My immediate colleagues, Cognitive Hypnotherapists in The Quest Institute, are affiliated to the National Council for Hypnotherapy (NCH) and are bound by its code of practice and ethics. We would be hung, drawn and quartered if we behaved like the Elizabeth. One of the main provisions is in the subject of confidentiality. The code would prevent the client’s details being discussed openly with third parties, as happened in the film. It also would prevent any unlawful actions being undertaken in the name of Hypnotherapy. It is very rare for clients to forget what has gone on during trance. Most have almost total recall; especially when remembering a severely traumatic event, as occurred in the film. Therapists are trained to deal with such situations and would minimize the discomfort felt, to prevent potentially serious physical reactions and harm.

The Therapist also uses an approach which can prove to be ineffective.

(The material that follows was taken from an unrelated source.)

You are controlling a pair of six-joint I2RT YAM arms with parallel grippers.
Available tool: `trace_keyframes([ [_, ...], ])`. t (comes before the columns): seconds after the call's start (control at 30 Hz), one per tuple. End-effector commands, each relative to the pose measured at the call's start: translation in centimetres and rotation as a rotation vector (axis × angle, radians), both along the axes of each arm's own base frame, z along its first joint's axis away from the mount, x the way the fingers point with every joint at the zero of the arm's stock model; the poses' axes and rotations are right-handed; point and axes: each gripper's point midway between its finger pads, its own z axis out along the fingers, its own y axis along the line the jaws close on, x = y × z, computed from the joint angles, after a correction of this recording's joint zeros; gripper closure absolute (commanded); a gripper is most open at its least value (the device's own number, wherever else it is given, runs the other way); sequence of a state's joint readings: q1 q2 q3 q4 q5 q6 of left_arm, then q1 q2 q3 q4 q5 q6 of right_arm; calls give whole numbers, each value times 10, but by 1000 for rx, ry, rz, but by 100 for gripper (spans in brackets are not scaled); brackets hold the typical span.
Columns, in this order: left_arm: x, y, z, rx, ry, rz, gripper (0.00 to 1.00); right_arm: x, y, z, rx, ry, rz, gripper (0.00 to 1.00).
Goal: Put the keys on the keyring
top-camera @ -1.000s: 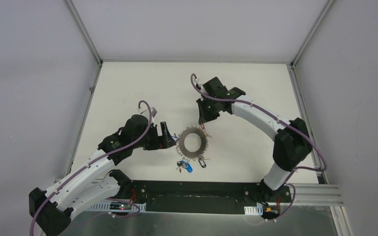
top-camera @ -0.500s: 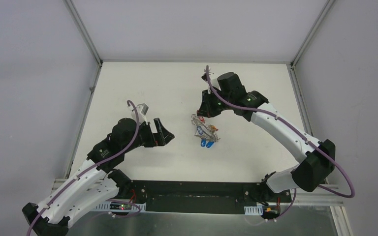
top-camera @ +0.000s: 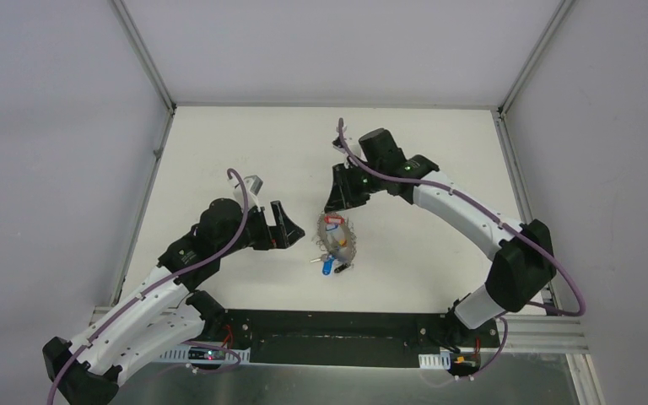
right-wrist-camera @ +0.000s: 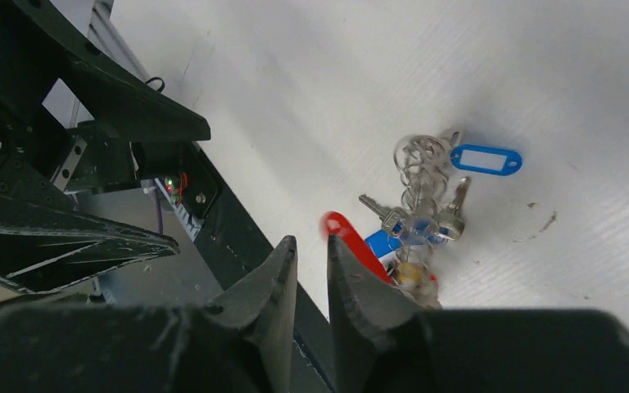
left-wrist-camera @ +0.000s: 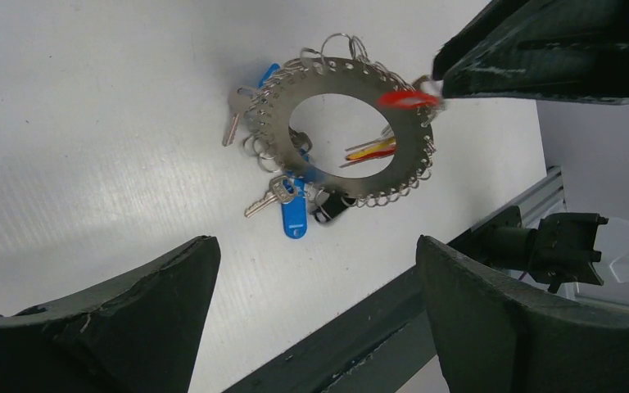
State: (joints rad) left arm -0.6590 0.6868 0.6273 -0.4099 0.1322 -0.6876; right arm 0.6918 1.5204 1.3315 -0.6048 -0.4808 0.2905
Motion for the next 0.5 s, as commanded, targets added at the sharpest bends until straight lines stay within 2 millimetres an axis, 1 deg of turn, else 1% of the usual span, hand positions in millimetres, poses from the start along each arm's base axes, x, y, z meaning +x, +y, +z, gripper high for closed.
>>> trace_keyframes([
  [0.0, 7, -1, 15, -25, -63, 5, 8, -21, 29, 14, 144, 108, 110, 74],
  [0.1, 6, 2, 12, -25, -57, 19, 8, -27, 35, 23, 197, 81, 152, 53],
  [0.13, 6, 2, 10, -25, -52, 21, 8, -29, 36, 26, 214, 72, 165, 46],
  [0.17, 5, 3, 9, -25, -48, 23, 8, -30, 36, 28, 222, 67, 172, 43],
  [0.27, 4, 4, 4, -23, -28, 29, 7, -25, 28, 23, 175, 39, 138, 37],
  [0.33, 3, 4, 0, -18, -8, 32, 7, -22, 20, 14, 138, 40, 104, 37],
  [0.47, 0, 2, -10, -11, 43, 27, 7, -12, -6, -15, 24, 104, -20, 36],
])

Elizabeth states, (if my memory serves me correctly) ’home is a place where you feel at home’ For many, this simply would not be the case, so the client might be asked ’ where do you feel most relaxed?’ She takes what we call a direct approach, which can be identified with phrases including the words ’ you will.... or will not’. So for example, if a client is told ’ home is a place where you will feel relaxed ’, many might have had bad experiences at home and this could be part of the problem, so the induction may well not work. Contrary to public belief, clients can resist suggestions made and will often test the Therapist when faced with direct instructions.

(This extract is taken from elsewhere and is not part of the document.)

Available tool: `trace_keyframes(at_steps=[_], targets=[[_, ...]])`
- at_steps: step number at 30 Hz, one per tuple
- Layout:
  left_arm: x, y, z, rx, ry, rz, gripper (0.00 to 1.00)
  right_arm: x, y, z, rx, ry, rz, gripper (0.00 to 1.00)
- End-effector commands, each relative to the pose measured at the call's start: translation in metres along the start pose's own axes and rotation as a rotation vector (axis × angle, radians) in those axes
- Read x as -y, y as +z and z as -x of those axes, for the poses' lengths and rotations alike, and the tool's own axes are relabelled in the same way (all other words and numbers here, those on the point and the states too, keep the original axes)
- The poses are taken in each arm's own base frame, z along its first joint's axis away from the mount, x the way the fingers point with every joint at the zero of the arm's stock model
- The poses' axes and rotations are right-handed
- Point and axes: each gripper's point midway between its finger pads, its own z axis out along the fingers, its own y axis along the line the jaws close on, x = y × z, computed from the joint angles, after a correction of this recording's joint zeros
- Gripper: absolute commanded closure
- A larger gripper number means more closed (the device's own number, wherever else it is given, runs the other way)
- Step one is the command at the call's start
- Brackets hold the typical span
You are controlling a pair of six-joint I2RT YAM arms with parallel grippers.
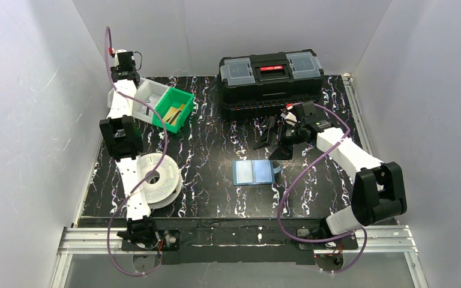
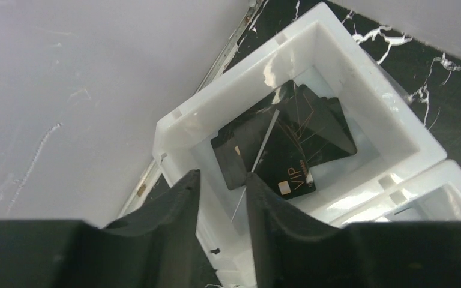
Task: Take the credit cards out of the card holder
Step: Place the credit card in the storage box.
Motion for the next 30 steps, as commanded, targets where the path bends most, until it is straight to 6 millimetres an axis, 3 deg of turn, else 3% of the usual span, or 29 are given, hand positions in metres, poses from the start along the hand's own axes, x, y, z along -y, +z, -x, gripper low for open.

Cognitive hypnotherapists would mostly use the indirect approach; along the lines’ if you could think of a place where you have felt as relaxed as you can remember being, where would that place be? ’ This might then be followed by ’if you were to imagine going to that place, you might find yourself starting to relax deeply ’. In other words the change from will to might softens the instruction and therefore is more likely to bypass any resistance.

With regards to the concept of transference, I have seen over 700 clients and not one, except my wife, has declared undying love following treatment; let alone tried to throttle me.

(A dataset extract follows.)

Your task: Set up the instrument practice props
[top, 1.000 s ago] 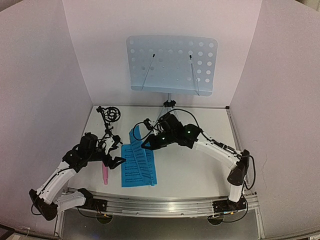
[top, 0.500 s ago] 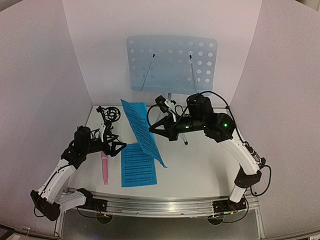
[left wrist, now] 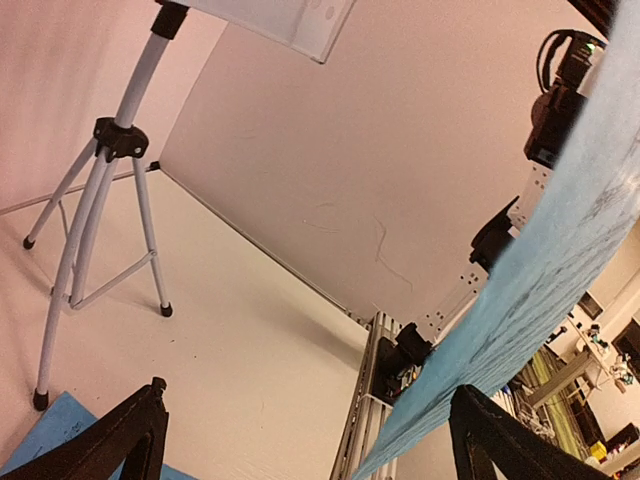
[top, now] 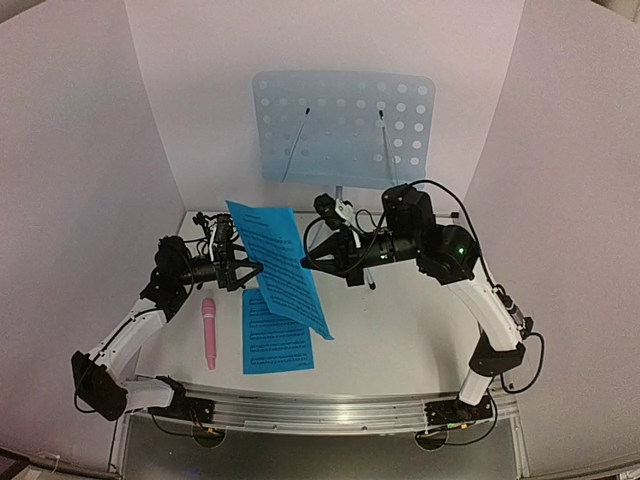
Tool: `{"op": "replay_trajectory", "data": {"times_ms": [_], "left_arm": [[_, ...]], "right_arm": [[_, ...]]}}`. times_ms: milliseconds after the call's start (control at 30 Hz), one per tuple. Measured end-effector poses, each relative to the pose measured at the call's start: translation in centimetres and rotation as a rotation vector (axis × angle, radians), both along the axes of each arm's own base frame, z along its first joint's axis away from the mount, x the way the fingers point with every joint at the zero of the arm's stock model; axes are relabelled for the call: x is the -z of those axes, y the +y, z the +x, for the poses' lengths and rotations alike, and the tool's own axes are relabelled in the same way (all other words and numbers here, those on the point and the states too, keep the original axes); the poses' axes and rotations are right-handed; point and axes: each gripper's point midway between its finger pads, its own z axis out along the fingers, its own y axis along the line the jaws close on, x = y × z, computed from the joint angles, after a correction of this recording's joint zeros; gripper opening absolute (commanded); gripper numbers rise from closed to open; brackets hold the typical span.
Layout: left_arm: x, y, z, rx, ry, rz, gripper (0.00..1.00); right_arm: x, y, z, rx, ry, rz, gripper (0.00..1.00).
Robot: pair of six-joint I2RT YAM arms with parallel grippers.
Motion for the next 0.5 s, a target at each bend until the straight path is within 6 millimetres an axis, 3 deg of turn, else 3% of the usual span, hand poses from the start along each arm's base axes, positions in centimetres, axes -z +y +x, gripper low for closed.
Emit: {"op": "replay_trajectory", "data": {"times_ms": [167,300,367,500], "left_arm": [[-1.6,-0.2,-1.0,0.062,-0.024,-0.049,0.55],[-2.5,-0.3,-2.0,0.117,-0.047,-0.071,0.06],[-2.7,-0.3,-2.3,0.134,-0.049,-0.074,0.0],[-2.9,-0.3,-2.5,0.143,-0.044,-0.067,0.0]], "right_arm": [[0.2,0.1,0.5,-0.004,-0.042,-0.002,0.0],[0.5,0.2,1.7,0.014,-0.065,-0.003,0.0],[0.9,0.2,2.5,0.03,-0.07,-0.005,0.0],[2.2,0.3,4.8,0.082,-0.068,-0.019,0.0]]}}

For those of you who may be concerned about Hypnotherapy, let me explain how it works, or at least for clients of Cognitive Hypnotherapists. The first session is predominantly about building rapport and then finding out as much about the client’s problem state as is possible. Following this, the client is asked to describe how he/she wants to be after treatment has been successfully completed; i.e. the solution state. The therapist acts as a catalyst and prepares a treatment plan based on getting the client from the existing problem state to the desired solution state, using several of a multitude of techniques available. The clever part of treatment is in the words used to help the client bring about changes in mindset. To this end, Cognitive Hypnotherapists use what is called ’Word-weaving’ a language concept designed specifically to make this happen.

Apart from a few cases where no progress appeared to have been made at all, in my experience changes occur rapidly and usually carry on between sessions. Treatment only continues until the client feels that she is where she wants to be. For the vast majority of clients, this will result in only a handful of sessions. There is no long term need for therapy, as the client will invariably be provided with self-help skills to complement treatment, but only if needed.